DARPA

US Military Unveils Plans for Developing an AI Assistant at DARPA

The U.S. military has sketched out plans to develop a virtual assistant to help complete tasks more efficiently and with fewer errors with the new Perceptually-enabled Task Guidance (PTG) program. The AI supporting the PTG virtual assistant is under development at the Defense Advanced Research Projects Agency (DARPA), which is also soliciting proposals from outside contractors.

DARPA AI

DARPA is setting out to create a virtual assistant as a way for people in the military to better handle the ever-more complex tasks they have to complete using increasingly sophisticated equipment capable of collecting an overwhelming amount of data. The military decided the current crop of virtual assistants aren’t able to bring the support and coordination of information necessary, and the PTG program is needed. The goal is an AI that can help users go about their job with visual and audio guides, conversing with them as to answer questions and alert them to any potential mistakes. DARPA suggested the AI might be put to use to help repair machines, perform emergency medicine, and be a navigator during travel. The PTG virtual assistant wouldn’t just have rote responses either. It would adapt to the person using it and the circumstances around them, integrating what they are doing physically and measuring their emotional state and how much attention they are paying to craft its approach.

“In the not too distant future, you can envision military personnel having a number of sensors on them at any given time – a microphone, a head-mounted camera – and displays like augmented reality headsets,” DARPA program manager Dr.
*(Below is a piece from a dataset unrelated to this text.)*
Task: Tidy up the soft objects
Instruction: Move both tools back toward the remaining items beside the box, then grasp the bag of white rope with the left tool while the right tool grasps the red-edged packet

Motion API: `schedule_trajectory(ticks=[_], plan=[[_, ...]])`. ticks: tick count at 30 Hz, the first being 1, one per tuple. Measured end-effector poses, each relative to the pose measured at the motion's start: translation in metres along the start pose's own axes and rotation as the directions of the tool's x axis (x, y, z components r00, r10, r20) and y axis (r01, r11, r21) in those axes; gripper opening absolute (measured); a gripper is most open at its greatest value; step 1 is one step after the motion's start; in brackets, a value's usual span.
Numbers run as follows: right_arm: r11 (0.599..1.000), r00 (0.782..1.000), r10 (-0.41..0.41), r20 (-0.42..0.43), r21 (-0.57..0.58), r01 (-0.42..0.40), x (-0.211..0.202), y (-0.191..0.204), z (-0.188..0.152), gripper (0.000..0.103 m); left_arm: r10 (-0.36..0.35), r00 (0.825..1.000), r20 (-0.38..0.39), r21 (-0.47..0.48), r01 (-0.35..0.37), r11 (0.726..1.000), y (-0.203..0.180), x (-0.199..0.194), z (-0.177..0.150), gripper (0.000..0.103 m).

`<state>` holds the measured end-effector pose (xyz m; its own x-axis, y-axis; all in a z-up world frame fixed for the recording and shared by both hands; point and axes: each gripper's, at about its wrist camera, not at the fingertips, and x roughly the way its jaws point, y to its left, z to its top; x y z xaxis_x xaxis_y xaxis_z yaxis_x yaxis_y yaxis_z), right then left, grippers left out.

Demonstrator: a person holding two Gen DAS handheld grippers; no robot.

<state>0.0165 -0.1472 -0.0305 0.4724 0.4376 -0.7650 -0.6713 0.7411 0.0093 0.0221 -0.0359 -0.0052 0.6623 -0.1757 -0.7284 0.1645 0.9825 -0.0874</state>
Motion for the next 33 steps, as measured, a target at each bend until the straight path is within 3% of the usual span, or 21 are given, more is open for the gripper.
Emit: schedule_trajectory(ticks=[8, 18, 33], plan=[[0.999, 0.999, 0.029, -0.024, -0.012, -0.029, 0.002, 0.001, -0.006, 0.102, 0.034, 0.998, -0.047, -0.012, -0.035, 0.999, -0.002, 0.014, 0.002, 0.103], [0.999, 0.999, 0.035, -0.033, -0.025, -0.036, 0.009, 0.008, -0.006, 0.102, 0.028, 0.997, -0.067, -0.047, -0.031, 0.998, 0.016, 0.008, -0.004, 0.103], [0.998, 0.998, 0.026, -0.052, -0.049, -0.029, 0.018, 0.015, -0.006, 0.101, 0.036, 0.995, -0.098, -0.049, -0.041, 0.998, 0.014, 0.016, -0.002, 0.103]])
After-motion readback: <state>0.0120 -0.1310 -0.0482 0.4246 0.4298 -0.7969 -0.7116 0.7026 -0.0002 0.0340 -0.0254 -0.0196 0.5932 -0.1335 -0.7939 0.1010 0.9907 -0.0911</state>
Bruce Draper said in a statement. “These sensor platforms generate tons of data around what the user is seeing and hearing, while AR headsets provide feedback mechanisms to display and share information or instructions. What we need in the middle is an assistant that can recognize what you are doing as you start a task, has the prerequisite know-how to accomplish that task, can provide step-by-step guidance, and can alert you to any mistakes you’re making.”

Virtual Military

The PTG is the latest of the U.S. military’s publicly announced efforts to develop AI assistants. The Navy recently started looking for ideas for a virtual assistant that could help run sonar scans for submarines, while the Army is working on the Joint Understanding and Dialogue Interface, JUDI, that will relay voice commands from soldiers to robotic vehicles. Virtual assistants in the military are likely to pop up globally in the near future. The Russian military is working on something similar, testing a voice assistant in Marker combat drones, autonomous tanks. Russia has plans for AI in the sky too, adding a voice assistant named Rita to the new MiG-35 fighter jets. Rita is supposedly capable of offering ideas to pilots during combat. DARPA has a long history in the field however, as it helped fund the research that led to Siri, and developed the Personalized Assistant that Learns (PAL) about 20 years ago. The PTG program simply extends those concepts into new terrain.

“Increasingly we seek to develop technologies that make AI a true, collaborative partner with humans,” Draper said. “Developing virtual assistants that can provide substantial aid to human users as they complete tasks will require advances across a number of machine learning and AI technology focus areas, including knowledge acquisition and reasoning.”